The disease is the only survivable monosomy in humans and is also known as female congenital gonadal dysgenesis or congenital ovarian dysgenesis syndrome. The disease was first reported by Turner in 1938, so it is called Turner syndrome.
I. Etiology and pathogenesis.
The pathogenesis of Turner syndrome is the non-separation of the gametes during the formation of both parents, in which about 75% of the chromosome loss occurs on the paternal side and about 10% of the loss occurs during early oogenesis after conception.
The mechanism of growth lag in Ts children may be: 1. abnormal secretion of growth hormone, 2. genetic defects, etc.
Clinical manifestations
1. The neonatal period is characterized by backwardness in length and weight, flaccid neck skin, and dorsal lymphedema of the hands and feet.
2. Growth retardation, short stature, triangular face, often with ptosis and canthus, narrow maxillary protrusion, small and receding mandible, shark-like mouth with downward rotation of the mouth angle, short neck or neck webbing, low posterior hairline, shield-shaped chest, wide nipple spacing, multiple moles and elbow ectropion. The fourth and fifth metacarpal bones are short and inwardly curved, and often have underdeveloped nails and tibial protrusions such as sickle-shaped.
There is no pubertal development, poor ovarian development (corpus gonadalis), no follicle formation, primary amenorrhea, infantile uterus, scanty pubic hair, no axillary hair, and infertility after marriage.

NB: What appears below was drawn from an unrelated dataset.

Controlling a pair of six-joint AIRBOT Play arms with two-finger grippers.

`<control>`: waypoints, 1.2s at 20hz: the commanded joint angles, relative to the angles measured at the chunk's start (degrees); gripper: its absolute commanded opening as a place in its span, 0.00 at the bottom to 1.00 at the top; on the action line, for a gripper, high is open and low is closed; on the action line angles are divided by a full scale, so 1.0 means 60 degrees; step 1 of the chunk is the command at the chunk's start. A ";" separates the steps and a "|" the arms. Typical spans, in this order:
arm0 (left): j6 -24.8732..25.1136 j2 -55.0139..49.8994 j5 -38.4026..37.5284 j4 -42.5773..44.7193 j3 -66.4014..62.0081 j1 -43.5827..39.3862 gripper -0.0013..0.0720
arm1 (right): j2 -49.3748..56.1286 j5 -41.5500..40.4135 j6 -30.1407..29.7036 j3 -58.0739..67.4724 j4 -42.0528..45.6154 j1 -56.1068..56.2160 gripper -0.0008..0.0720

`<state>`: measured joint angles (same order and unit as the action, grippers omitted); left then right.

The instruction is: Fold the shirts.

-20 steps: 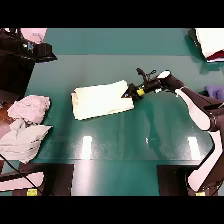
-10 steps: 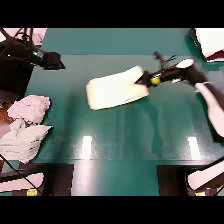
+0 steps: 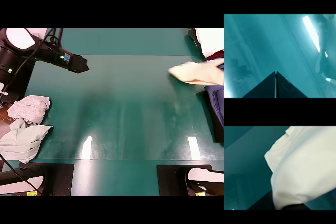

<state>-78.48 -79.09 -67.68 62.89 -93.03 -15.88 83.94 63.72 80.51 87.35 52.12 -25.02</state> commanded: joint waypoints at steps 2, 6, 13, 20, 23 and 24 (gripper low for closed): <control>-0.0044 0.0007 0.0357 -0.0055 0.0004 -0.0433 0.05 | 0.0058 -0.0317 0.0186 0.0004 0.0226 -0.1617 0.04; -0.0127 0.0007 0.0353 -0.0047 0.0004 -0.0433 0.05 | -0.0051 -0.0783 -0.0047 0.0025 -0.1013 -0.2029 0.04; -0.0098 0.0007 0.0342 0.0007 0.0004 -0.0430 0.05 | -0.1519 -0.0463 -0.0506 0.0018 -0.1410 -0.3173 0.04; -0.0091 0.0007 0.0248 0.0025 0.0004 -0.0433 0.05 | -0.2171 0.1668 -0.0488 0.0000 0.0637 -0.4022 0.04; 0.0160 0.0007 0.0153 0.0022 0.0004 -0.0433 0.05 | -0.2167 0.2787 -0.0339 -0.0004 0.2677 -0.4025 0.04; 0.0160 0.0007 0.0157 0.0022 0.0004 -0.0433 0.05 | -0.2175 0.3038 -0.0029 -0.0004 0.3381 -0.4025 0.04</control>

4. There are often other congenital malformations: aortic constriction, renal malformations (horseshoe kidney, ectopic kidney, etc.).
5. Most of the affected children have normal intelligence, but some have poor learning ability.
Chromosomal karyotype
Turner’s symptoms are mainly determined by X short-arm monosomy, but ovarian dysplasia and infertility are more related to long-arm monosomy.
1. Monosomy: The typical karyotype of Turner syndrome, 45, XO, is the most common type.
2, Chimeric type: The most common is chimeric type 45, XO/46, XX and 46, X,i(Xq). Generally speaking, the clinical manifestations of chimeric type are mild, about 20% can have pubertal development and menstruation, and some can be fertile, but their spontaneous abortion rate and stillbirth rate are high.
3, X chromosome long arm or short arm equal arm: such as 46, Xi(Xq) or 46, Xi(Xp)
4, One chromosome long arm or short arm deletion, such as 46, Xdel(Xq) or 46, Xdel(Xp)
5, Ring X chromosome: 46, X, r , the size of the ring represents the degree of deletion.
6, Some of them have the presence of Y chromosome. And the chimeric type with Y chromosome can show masculine features.
IV. Other laboratory tests
1.Sex hormone level monitoring: LH and FSH levels are increased, and estrogen levels are extremely low.
2. Growth curve deviates significantly from the growth curve, growth hormone excitation test shows growth hormone deficiency.
3.Pelvic ultrasound: ovaries may be striated or cystic, uterus infantile type.
4.Heart ultrasound or kidney ultrasound: congenital heart malformation or kidney malformation is found.
V. Treatment.
1.Growth hormone
2. Combined anabolic hormone
3.Estrogen and progestin replacement therapy
VI. Prognosis.
Except for a few patients with neonatal death due to severe malformation, they can generally survive and are detected only in adolescence. Their intellectual developmental disorders are also mild, and the application of hormone treatment before the age of 14 can promote the development of secondary sexual characteristics and reproductive organs, menstruation, and psychological state change, but cannot promote the growth of height, and individual patients can have children.